Task description: An exact transcription of the lines below, from the first through the one containing "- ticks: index", is the only output wanted.

_ _ _ _ _ _ _

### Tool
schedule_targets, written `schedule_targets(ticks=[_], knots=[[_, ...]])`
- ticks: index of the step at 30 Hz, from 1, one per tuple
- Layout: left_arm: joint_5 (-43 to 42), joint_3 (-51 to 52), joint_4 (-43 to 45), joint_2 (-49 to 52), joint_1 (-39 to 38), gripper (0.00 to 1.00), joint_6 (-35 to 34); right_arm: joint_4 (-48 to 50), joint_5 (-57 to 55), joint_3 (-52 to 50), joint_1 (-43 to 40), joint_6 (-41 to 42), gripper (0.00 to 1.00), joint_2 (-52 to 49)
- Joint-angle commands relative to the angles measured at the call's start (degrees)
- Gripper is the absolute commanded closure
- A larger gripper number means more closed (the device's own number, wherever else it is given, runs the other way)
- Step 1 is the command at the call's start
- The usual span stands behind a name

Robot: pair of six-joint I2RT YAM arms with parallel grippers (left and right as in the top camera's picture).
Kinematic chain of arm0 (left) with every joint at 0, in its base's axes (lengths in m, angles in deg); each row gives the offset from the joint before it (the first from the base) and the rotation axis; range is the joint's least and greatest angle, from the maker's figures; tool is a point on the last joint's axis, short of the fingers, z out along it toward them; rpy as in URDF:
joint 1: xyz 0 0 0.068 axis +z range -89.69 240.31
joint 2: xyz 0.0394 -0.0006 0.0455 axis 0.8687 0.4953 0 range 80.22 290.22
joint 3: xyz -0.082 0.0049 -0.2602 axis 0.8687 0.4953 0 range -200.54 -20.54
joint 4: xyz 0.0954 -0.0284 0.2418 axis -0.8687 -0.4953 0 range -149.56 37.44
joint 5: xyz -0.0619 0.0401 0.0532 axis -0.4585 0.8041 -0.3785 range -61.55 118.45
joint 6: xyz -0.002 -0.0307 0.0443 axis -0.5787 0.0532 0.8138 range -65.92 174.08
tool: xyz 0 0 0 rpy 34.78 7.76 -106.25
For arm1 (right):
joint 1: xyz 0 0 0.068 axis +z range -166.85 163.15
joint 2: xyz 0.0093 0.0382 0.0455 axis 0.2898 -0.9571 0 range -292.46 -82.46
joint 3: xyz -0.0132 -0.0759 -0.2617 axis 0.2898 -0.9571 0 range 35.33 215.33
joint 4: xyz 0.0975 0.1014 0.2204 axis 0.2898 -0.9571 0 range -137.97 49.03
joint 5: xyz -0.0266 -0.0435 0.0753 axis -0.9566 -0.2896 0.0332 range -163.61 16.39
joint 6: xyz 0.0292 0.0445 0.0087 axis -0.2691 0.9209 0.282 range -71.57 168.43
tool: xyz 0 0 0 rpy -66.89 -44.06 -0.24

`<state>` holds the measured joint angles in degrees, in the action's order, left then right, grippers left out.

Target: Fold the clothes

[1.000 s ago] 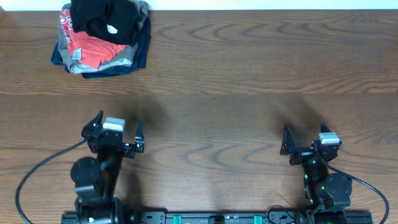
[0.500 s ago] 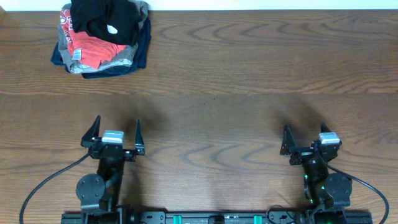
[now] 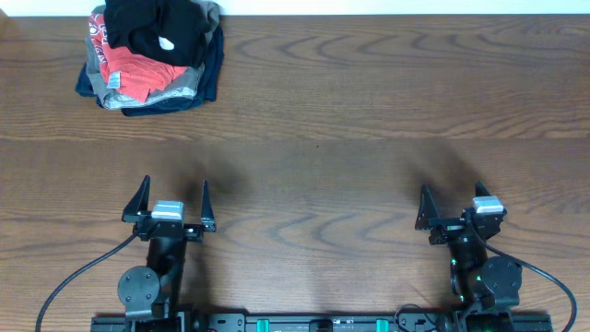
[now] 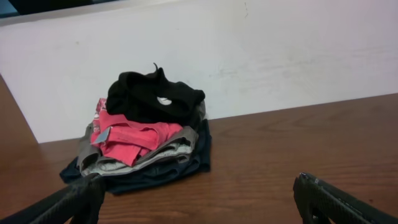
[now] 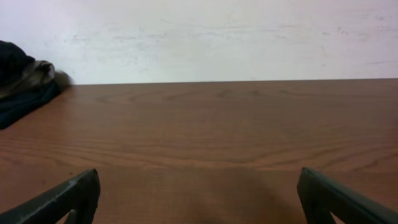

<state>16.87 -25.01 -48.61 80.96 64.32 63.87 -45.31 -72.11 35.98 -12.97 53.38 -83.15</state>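
Observation:
A stack of folded clothes lies at the table's far left corner: navy at the bottom, grey and red above, a black garment on top. The left wrist view shows the same stack of clothes far ahead. My left gripper rests open near the front edge, nothing between its fingers. My right gripper stands open at the front right, also holding nothing, and the right wrist view catches only the stack's edge at far left.
The wooden table stretches between the stack and both grippers. A white wall runs behind the table's far edge. Cables trail from both arm bases along the front edge.
The left arm has settled slightly lower toward the front edge, its wrist view now a little farther from the stack. The stack and the right arm are unchanged.
The left arm was stretched out to the far left corner, its open gripper right at the clothes stack. Then it was back at the front left, open and empty, the stack left standing. The right arm stayed parked throughout.

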Motion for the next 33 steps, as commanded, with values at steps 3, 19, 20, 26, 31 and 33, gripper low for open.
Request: schedule_targets(ticks=[3, 19, 20, 26, 31, 33], knots=[[0.74, 2.45, 2.6, -0.63, -0.24, 0.02, -2.08, 0.11, -0.17, -0.28, -0.87, -0.76, 0.01, 0.42], [2.03, 4.24, -0.04, -0.66, -0.24, 0.02, -4.57, 0.11, -0.17, -0.28, -0.87, -0.76, 0.01, 0.42], [2.03, 4.24, -1.09, -0.66, -0.24, 0.02, -4.66, 0.11, -0.17, -0.28, -0.87, -0.76, 0.01, 0.42], [2.21, 4.24, -7.32, -0.66, -0.24, 0.02, -6.01, 0.11, -0.17, -0.28, -0.87, -0.76, 0.01, 0.42], [2.16, 4.24, -7.26, -0.66, -0.24, 0.02, -5.84, 0.11, -0.17, -0.28, -0.87, -0.76, 0.01, 0.42], [2.19, 4.24, -7.17, -0.63, -0.24, 0.02, -5.84, 0.11, -0.17, -0.28, -0.87, -0.76, 0.01, 0.42]])
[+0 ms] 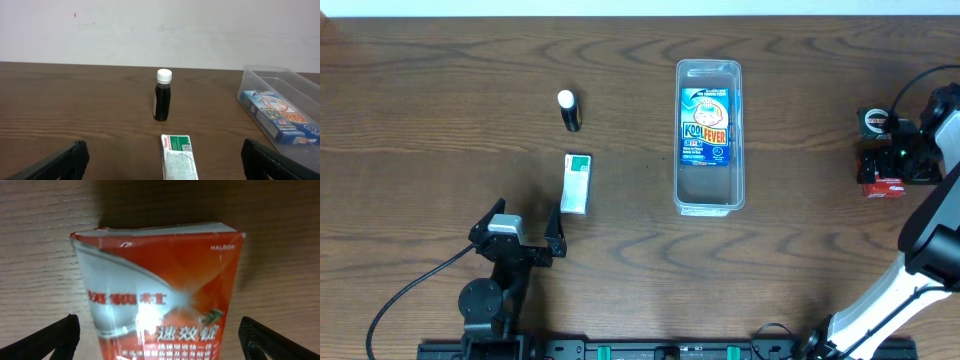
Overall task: Pack container
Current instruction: 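Lower the right gripper and grasp the red-white box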
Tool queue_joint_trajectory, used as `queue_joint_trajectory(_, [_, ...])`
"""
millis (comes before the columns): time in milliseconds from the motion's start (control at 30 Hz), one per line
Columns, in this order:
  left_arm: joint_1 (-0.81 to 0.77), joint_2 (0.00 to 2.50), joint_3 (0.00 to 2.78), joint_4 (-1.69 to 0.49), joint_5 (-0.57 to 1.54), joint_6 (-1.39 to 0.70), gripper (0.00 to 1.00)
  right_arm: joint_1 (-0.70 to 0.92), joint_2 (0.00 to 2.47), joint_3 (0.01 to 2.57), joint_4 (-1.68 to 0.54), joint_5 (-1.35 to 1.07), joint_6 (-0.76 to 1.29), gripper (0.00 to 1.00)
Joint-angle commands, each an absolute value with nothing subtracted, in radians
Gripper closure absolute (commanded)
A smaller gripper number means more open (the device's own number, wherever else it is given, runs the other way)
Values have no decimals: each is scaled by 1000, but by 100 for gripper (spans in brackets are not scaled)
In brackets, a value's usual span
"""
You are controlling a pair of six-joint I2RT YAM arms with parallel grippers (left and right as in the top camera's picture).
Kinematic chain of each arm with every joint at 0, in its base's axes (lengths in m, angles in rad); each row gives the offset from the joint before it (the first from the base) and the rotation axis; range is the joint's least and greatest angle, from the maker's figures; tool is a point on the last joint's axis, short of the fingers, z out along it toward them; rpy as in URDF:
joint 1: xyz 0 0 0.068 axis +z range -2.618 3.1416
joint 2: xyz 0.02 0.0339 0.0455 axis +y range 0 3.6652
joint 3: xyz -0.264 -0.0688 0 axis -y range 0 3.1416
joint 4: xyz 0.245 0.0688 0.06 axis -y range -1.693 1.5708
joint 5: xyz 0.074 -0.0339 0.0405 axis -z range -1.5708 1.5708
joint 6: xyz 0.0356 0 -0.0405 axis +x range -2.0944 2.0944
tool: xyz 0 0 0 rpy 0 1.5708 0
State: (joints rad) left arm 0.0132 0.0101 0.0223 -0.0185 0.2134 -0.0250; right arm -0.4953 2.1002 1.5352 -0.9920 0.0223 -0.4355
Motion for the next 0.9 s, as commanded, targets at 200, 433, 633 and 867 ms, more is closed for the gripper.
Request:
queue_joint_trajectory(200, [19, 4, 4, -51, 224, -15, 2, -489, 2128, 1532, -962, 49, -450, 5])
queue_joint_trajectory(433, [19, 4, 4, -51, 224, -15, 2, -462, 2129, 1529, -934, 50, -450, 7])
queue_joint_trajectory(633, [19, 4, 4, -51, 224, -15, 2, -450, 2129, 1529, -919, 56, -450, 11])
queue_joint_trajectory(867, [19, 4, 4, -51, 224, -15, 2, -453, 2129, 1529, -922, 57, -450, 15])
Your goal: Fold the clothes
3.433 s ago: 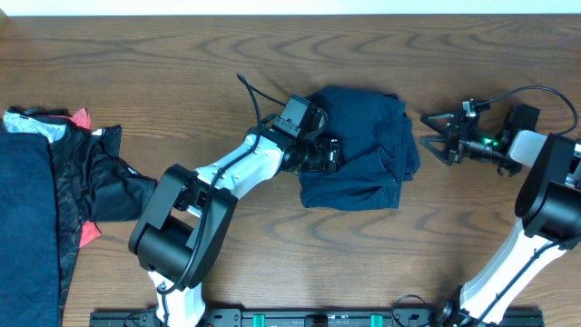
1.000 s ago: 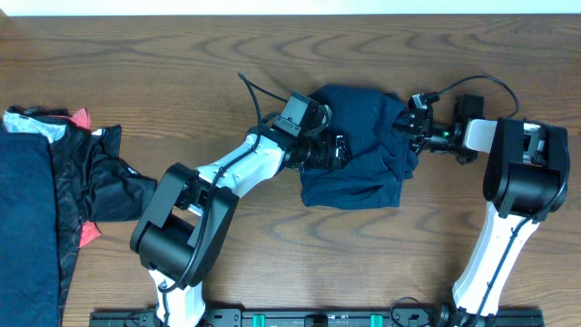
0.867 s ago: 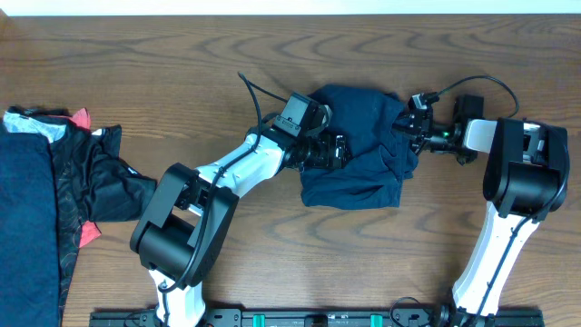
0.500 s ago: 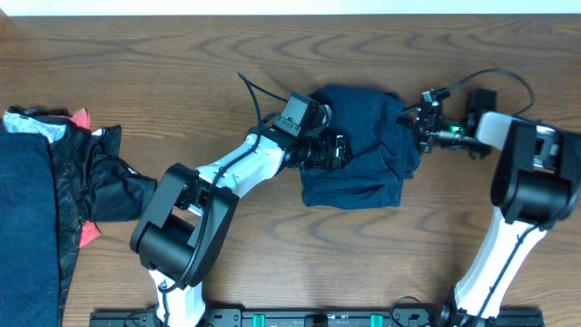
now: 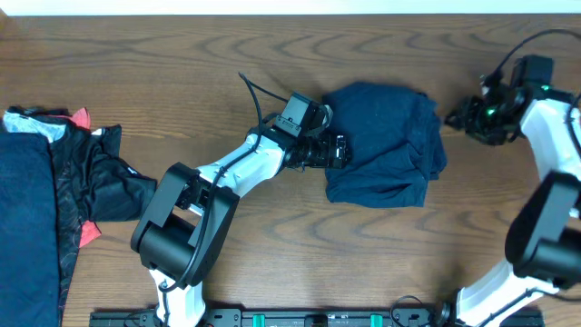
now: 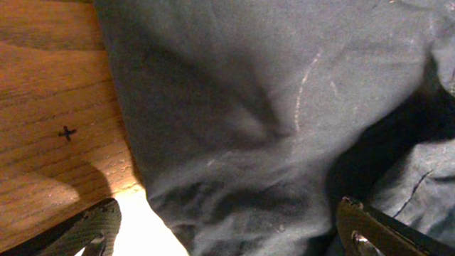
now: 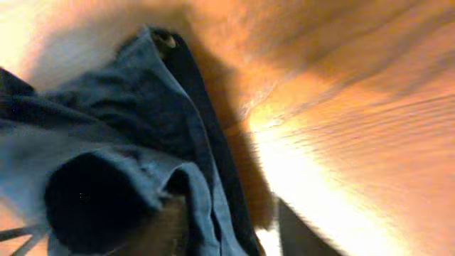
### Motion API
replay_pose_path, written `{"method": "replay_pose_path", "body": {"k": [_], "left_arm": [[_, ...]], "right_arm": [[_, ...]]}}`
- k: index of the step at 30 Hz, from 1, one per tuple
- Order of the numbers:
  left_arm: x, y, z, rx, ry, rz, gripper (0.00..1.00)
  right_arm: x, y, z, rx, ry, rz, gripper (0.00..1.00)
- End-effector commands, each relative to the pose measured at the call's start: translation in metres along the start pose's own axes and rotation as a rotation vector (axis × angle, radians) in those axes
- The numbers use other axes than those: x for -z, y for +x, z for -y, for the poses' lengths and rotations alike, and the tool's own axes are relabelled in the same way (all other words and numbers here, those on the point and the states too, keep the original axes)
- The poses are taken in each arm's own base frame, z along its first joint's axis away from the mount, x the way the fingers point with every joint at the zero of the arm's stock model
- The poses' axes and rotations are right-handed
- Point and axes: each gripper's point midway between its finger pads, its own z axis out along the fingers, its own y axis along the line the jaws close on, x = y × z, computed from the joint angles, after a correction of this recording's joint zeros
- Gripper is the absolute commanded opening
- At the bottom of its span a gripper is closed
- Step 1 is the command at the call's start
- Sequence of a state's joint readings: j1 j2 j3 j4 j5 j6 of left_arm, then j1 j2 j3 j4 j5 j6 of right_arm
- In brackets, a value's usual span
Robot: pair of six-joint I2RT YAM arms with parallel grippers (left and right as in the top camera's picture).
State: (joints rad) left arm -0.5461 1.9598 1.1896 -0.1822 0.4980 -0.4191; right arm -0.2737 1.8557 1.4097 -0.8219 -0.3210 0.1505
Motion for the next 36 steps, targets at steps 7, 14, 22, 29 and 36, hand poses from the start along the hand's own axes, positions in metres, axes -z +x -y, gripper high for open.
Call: {"method": "replay_pose_path", "body": {"k": [7,14,22,29,36], "left_arm": [[-0.006,0.008,-0.006,0.008,-0.007,-0.026,0.98],[-0.006,0.008,-0.006,0.005,-0.007,-0.026,0.98],[-0.006,0.008,-0.006,0.005,-0.007,-0.026,0.98],[-0.006,0.013,-0.009,0.016,-0.018,-0.048,0.98],[-0.006,0.014,-0.009,0.018,-0.020,-0.050,0.98]], "right_arm": [[0.023,-0.003,0.004,0.014,0.065,0.024,0.01],[0.019,0.004,-0.006,0.077,0.030,-0.004,0.99],[-0.005,0.026,-0.040,0.151,-0.051,-0.099,0.99],[-0.032,0.042,-0.043,0.150,-0.011,-0.172,0.99],[-0.054,0.052,-0.032,0.125,0.003,-0.236,0.99]]}}
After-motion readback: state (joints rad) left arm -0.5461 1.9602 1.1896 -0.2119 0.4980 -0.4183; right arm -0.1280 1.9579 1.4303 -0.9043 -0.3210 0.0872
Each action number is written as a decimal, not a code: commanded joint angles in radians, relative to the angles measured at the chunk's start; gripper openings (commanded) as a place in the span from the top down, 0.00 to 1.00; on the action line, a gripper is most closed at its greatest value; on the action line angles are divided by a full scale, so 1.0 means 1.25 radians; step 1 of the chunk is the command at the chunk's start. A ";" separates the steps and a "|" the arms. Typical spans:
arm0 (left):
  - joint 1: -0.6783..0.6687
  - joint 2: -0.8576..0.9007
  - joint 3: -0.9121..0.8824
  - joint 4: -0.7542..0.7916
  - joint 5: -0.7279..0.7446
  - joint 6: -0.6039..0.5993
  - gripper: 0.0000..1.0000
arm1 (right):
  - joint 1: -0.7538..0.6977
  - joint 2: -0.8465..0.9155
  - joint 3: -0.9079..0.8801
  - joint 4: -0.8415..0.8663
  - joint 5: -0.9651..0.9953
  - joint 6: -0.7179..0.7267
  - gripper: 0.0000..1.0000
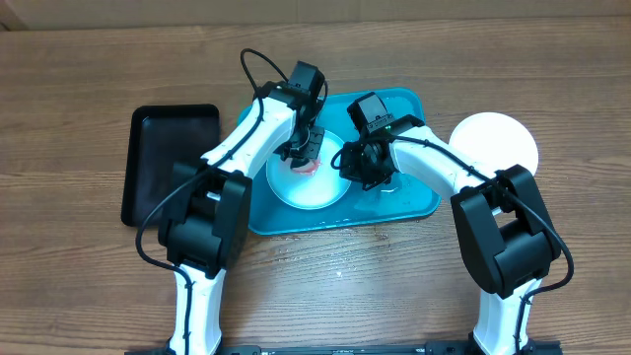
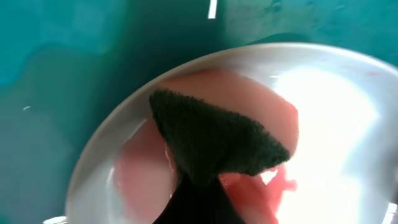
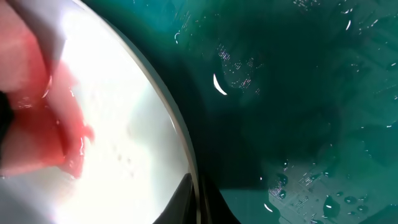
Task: Clean dirty plates on tray and stack at the side
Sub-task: 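Keep scrubbing the light-blue plate with the left gripper's sponge, then lift the light-blue plate upright with the right gripper, left withdraws, then carry the light-blue plate right and stack it on the white plate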
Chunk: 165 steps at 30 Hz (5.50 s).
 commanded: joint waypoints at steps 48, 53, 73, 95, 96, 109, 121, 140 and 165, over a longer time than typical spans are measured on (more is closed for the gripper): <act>0.042 0.003 0.321 -0.282 -0.044 -0.070 0.96 | 0.005 0.005 -0.005 -0.063 0.020 -0.058 0.96; 0.060 0.004 0.317 -0.294 -0.034 -0.097 0.96 | 0.005 -0.087 0.011 -0.125 0.125 -0.060 0.96; 0.086 0.004 0.316 -0.294 -0.018 -0.103 0.93 | 0.103 -0.270 0.014 -0.313 0.644 -0.002 0.96; 0.086 0.004 0.316 -0.298 -0.001 -0.102 0.93 | 0.358 -0.356 0.015 -0.356 1.264 0.087 0.96; 0.086 0.004 0.315 -0.298 -0.001 -0.102 0.93 | 0.366 -0.358 0.015 -0.356 1.286 0.087 0.96; 0.086 0.004 0.316 -0.298 -0.001 -0.102 0.94 | 0.432 -0.360 0.015 -0.356 1.400 0.078 0.96; 0.086 0.004 0.315 -0.298 -0.001 -0.102 0.94 | 0.432 -0.360 0.015 -0.356 1.397 0.080 0.96; 0.088 0.004 0.316 -0.298 -0.002 -0.102 0.94 | 0.272 -0.360 0.015 -0.402 0.829 0.204 0.96; 0.088 0.004 0.315 -0.300 -0.001 -0.102 0.95 | -0.651 -0.358 -0.093 -0.232 0.063 -0.132 0.96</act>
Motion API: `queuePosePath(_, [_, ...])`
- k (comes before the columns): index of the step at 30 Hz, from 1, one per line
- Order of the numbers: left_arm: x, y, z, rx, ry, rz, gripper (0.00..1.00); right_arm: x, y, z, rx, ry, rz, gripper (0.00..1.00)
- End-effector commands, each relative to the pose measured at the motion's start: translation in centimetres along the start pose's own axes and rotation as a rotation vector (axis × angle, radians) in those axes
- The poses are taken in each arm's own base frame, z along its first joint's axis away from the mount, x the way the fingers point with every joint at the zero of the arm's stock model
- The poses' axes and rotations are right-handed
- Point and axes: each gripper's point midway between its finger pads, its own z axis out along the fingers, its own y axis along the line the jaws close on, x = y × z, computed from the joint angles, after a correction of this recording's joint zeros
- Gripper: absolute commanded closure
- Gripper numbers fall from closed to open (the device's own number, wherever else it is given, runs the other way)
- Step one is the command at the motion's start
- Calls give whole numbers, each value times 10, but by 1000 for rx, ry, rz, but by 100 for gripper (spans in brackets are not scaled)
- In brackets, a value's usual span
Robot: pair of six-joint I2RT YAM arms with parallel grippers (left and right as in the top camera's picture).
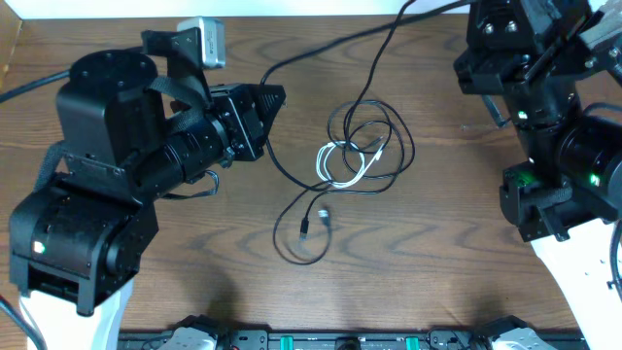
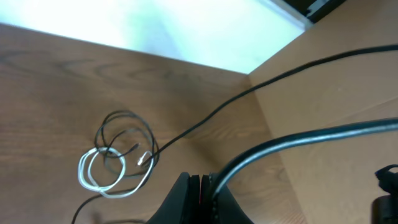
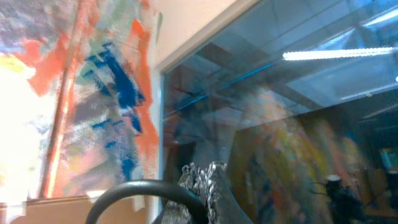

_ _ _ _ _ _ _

Finished exercise:
### Tool
schedule_targets, written `schedule_targets(ticks=[_], knots=[[_, ...]])`
- ticks: index of the step at 30 Hz, from 1, one per tuple

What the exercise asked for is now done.